Le regard de Mu Shuangshuang se tourna vers Yi Han, qui se tenait impassible derrière moi : « C'est dommage que Qing Shuang Jian Feng Yi Han ne vous quitte jamais, jeune maître. Même si des assassins et des tueurs du monde entier risquaient leur vie pour vous prendre la tête, ce serait en vain. »

« Robe verte, cheveux argentés et neige pourpre… Serait-ce Yi Han ? » Soudain, une évidence me frappa. Je me souvenais enfin de ce qui m’avait paru étrange plus tôt. C’était l’apparence burinée et les cheveux argentés de Yi Han lorsqu’il avait attrapé la flèche – le même regard qu’il avait lorsqu’il m’avait sauvé du champ de bataille. Je me demandai quel art martial il avait pratiqué pour avoir les cheveux si prématurément grisonnants. Je me perdis un instant dans mes pensées, puis revins à la réalité, me maudissant intérieurement pour mon imprudence.

J’ai remis mes vêtements en place, essayant de dissimuler mon moment d’inattention, et j’ai demandé : « Alors, que doit faire Mlle Mu maintenant ? »

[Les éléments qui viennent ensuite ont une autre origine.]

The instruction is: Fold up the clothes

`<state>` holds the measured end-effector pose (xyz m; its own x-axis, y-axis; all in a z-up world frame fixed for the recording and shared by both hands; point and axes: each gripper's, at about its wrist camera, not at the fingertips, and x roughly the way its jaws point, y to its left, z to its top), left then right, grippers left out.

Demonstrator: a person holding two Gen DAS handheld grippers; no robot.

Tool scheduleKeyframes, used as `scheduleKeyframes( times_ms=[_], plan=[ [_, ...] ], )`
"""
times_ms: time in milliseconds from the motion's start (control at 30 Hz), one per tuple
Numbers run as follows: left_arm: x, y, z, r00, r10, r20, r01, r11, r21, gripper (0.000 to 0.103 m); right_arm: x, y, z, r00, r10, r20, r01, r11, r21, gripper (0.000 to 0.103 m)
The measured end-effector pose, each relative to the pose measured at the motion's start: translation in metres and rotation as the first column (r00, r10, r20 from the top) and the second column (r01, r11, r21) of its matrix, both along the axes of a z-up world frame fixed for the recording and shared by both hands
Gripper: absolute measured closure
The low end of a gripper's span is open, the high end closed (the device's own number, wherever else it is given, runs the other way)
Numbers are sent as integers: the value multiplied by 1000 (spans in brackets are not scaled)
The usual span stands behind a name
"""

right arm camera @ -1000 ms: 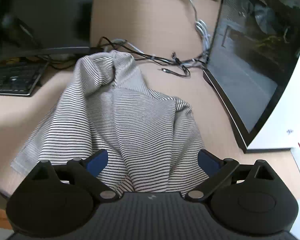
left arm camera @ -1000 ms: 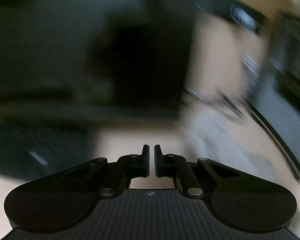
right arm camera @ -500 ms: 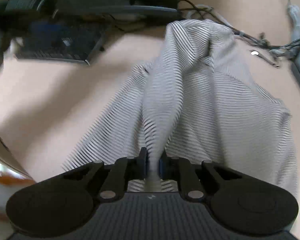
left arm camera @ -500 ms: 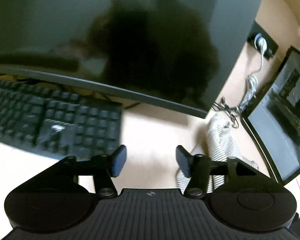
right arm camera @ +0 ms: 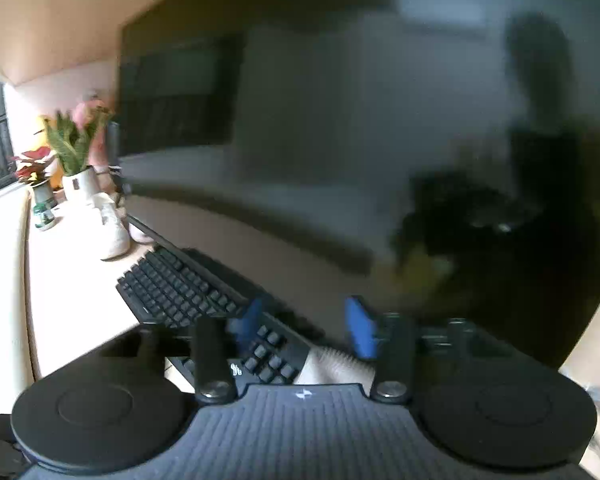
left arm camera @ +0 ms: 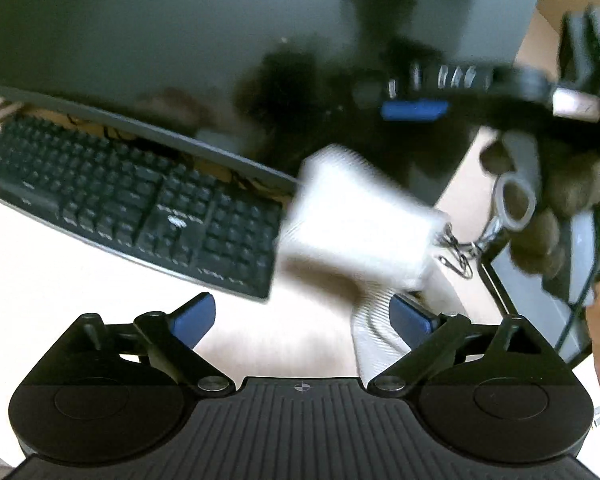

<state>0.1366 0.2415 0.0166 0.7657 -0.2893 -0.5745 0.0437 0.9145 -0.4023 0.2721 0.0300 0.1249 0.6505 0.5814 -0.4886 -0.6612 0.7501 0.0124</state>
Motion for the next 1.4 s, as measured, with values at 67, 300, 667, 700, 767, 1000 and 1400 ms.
scheduleKeyframes(
  times_ms=[67, 300, 667, 700, 767, 1000, 1400],
  plan=[
    [6, -11, -6, 999, -29, -22, 29, 1000, -2, 5, -12, -22, 5, 999, -13, 30, 14, 1000, -8, 49],
    [38, -76, -27, 971, -234, -51, 232, 972, -30, 5, -79, -134, -45, 946, -324, 9, 320, 928, -190, 49],
    [58, -188, -87, 903, -427, 49, 416, 898, 145, 4, -166, -207, -173, 761, -599, -248, 509, 789, -345, 27],
    [58, -186, -91, 901, -432, 37, 424, 896, 136, 4, -171, -205, -171, 775, -581, -250, 490, 801, -344, 23],
    [55, -178, -97, 908, -418, 29, 412, 904, 112, 4, -180, -201, -174, 809, -534, -245, 433, 824, -366, 43],
    [47, -139, -98, 948, -317, -17, 318, 946, 57, 4, -140, -225, -117, 839, -543, 36, 503, 748, -432, 92],
    [56, -121, -85, 954, -298, -42, 301, 945, 128, 2, -45, -278, -41, 659, -699, 278, 751, 590, -298, 64]
  ],
)
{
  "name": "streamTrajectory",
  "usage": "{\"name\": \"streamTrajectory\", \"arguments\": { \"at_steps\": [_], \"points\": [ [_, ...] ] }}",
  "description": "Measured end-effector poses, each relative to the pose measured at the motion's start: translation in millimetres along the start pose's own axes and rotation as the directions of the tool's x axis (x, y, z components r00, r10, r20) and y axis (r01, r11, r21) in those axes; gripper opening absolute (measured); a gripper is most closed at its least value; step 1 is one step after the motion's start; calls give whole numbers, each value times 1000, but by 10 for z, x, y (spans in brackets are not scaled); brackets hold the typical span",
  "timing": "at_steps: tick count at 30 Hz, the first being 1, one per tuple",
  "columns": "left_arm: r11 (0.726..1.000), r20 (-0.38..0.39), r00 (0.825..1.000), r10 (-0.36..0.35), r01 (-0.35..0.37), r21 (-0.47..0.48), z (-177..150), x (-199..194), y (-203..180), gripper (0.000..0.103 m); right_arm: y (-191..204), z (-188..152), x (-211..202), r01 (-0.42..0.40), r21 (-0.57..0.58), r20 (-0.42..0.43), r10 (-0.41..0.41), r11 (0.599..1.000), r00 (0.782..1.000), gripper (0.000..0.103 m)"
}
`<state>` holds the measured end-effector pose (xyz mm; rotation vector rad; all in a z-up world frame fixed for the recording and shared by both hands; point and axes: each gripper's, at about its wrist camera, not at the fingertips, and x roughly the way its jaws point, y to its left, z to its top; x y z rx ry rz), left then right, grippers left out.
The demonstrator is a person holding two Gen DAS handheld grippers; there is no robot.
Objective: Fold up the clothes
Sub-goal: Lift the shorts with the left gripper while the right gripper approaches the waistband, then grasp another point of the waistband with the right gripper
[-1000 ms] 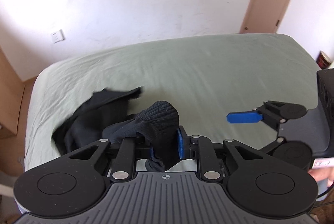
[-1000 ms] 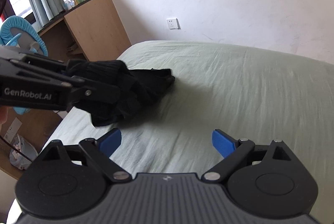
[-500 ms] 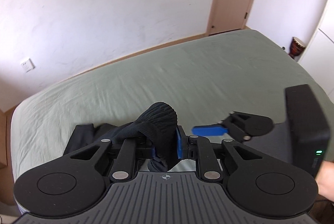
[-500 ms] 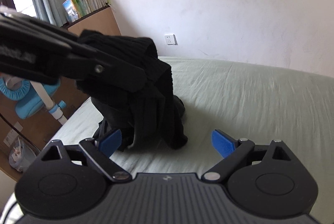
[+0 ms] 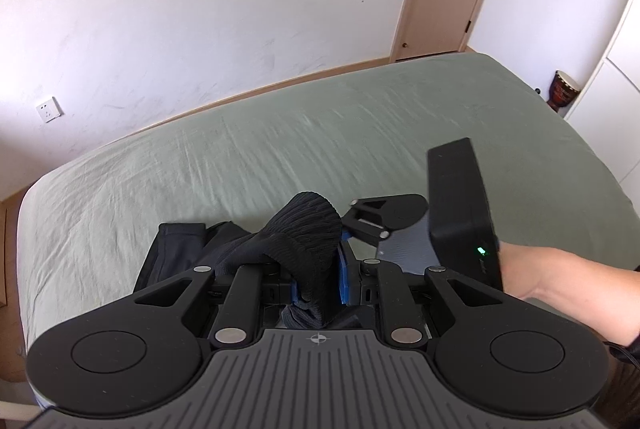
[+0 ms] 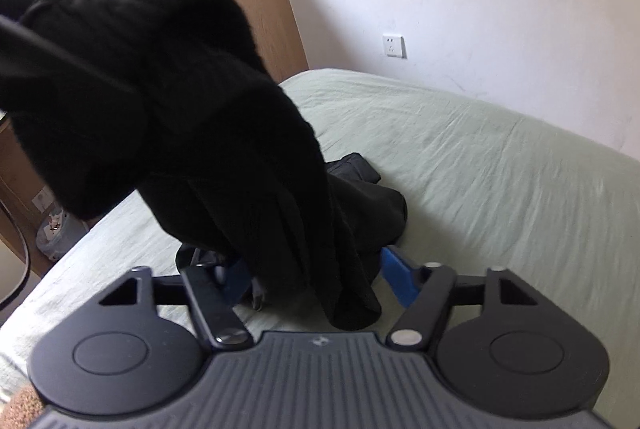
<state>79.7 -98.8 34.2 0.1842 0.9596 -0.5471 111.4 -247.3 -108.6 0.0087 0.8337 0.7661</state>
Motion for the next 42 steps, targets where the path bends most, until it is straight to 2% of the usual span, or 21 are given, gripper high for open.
{"name": "streamTrajectory", "arguments": {
  "at_steps": [3, 4, 5, 7, 10, 13, 14, 16, 17, 19, 22, 24, 25, 27, 28, 29, 31, 32, 38, 42],
  "points": [
    [1000, -4, 1000, 1, -1, -7, -14, 2, 58, 17, 29, 11, 32, -9, -32, -16, 9, 999, 1000, 44],
    [1000, -5, 1000, 2, -2, -10, -17, 5, 78, 17, 45, 8, 34, -8, -44, -22, 7, 999, 1000, 31],
    [1000, -6, 1000, 3, -3, -13, -22, 11, 102, 17, 62, 4, 35, -7, -51, -29, 6, 999, 1000, 25],
    [1000, -9, 1000, 5, -5, -19, -36, 30, 145, 17, 108, 9, 31, 8, -54, -42, -10, 999, 999, 18],
    [1000, -18, 1000, 7, -8, -23, -58, 54, 192, 17, 201, 3, -30, 94, -81, -58, -99, 992, 993, 15],
    [1000, -29, 1000, 12, -13, -24, -67, 86, 210, 17, 250, 6, -142, 188, -113, -65, -196, 976, 978, 12],
    [1000, -31, 999, 11, -12, -24, -65, 101, 210, 17, 250, 9, -206, 223, -124, -65, -232, 967, 971, 7],
    [1000, -35, 999, 9, -9, -22, -49, 132, 190, 17, 198, 21, -385, 293, -134, -62, -303, 947, 951, 4],
    [1000, -37, 999, 11, -11, -18, -36, 156, 168, 17, 164, 25, -478, 330, -137, -57, -340, 934, 939, 0],
    [1000, -41, 999, 14, -14, -5, 3, 215, 95, 17, 84, 33, -685, 419, -147, -40, -429, 896, 903, 0],
    [1000, -43, 999, 4, -4, 10, 77, 303, -31, 17, -87, 36, -1040, 485, -113, -33, -492, 867, 870, 0],
    [1000, -39, 999, -14, 15, 21, 143, 361, -145, 17, -190, 22, -1279, 506, -82, -26, -510, 859, 860, 0],
    [999, -37, 999, -23, 25, 29, 177, 384, -206, 17, -235, 11, -1393, 498, -62, -20, -500, 865, 866, 0],
    [998, -28, 999, -40, 42, 40, 239, 402, -314, 17, -309, -18, -1613, 432, -15, 1, -432, 902, 902, 0],
    [998, -25, 999, -48, 49, 47, 259, 393, -363, 17, -326, -37, -1692, 394, 4, 13, -394, 919, 919, 6],
    [997, -22, 998, -52, 53, 59, 273, 372, -415, 17, -307, -65, -1722, 348, 16, 26, -348, 938, 937, 25],
    [996, -17, 999, -50, 51, 78, 271, 313, -468, 17, -258, -118, -1751, 262, 26, 52, -263, 965, 963, 51],
    [995, -16, 999, -46, 47, 84, 258, 281, -473, 17, -212, -143, -1683, 243, 5, 58, -243, 970, 968, 54],
    [997, -19, 1000, -21, 23, 68, 134, 110, -324, 17, -81, -273, -841, 174, -116, -12, -177, 978, 984, 54],
    [998, -30, 999, -14, 16, 56, 79, 85, -169, 17, -42, -344, -480, 147, -148, -53, -156, 978, 986, 54]
  ]
}}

Mu Shuangshuang laissa échapper un petit rire : « Il ne devrait rien se passer. Les hommes du jeune maître se sont déjà discrètement approchés de Shuangshuang. C'est déjà un miracle que Shuangshuang ait pu s'échapper indemne. Comment pourrais-je envisager autre chose ? »

Mes hommes ? J'ai été surpris et j'ai regardé Yi Han, qui a hoché la tête en silence, indiquant que je pouvais être rassuré.

« Qin Linyu, aujourd'hui je voulais juste faire une brève apparition pour voir si tu es vraiment, comme on le dit… un talent exceptionnel. »

J'ai esquissé un sourire et j'ai dit : « Alors, quels ont été les résultats de l'examen de la princesse héritière ? »

Mu Shuangshuang caressa doucement ses longs cheveux de ses doigts fins, ses mouvements incroyablement gracieux et émouvants : « Intrépide face au danger, dotée d'une aura imposante, quant à savoir si elle possède un talent extraordinaire et le pouvoir de bouleverser le monde, Shuangshuang reste à prouver. »

« Cependant… » Le corps de Mu Shuangshuang s’éleva soudain dans les airs et atterrit brusquement au sommet de la montagne. Le parfum devint plus riche et plus enivrant à mesure qu’elle bondissait, et des pétales se dispersèrent tout autour d’elle.

« À moins que vous, jeune maître, ne soyez disposé à vous soumettre à mon royaume de Fengyin, nous vous tuerons assurément de votre vivant afin de protéger les fondements du royaume de Fengyin pour les générations à venir. »

« Protégez ma dynastie Fengyin pour les générations à venir… » La voix résonna et s’estompa peu à peu au loin jusqu’à disparaître complètement.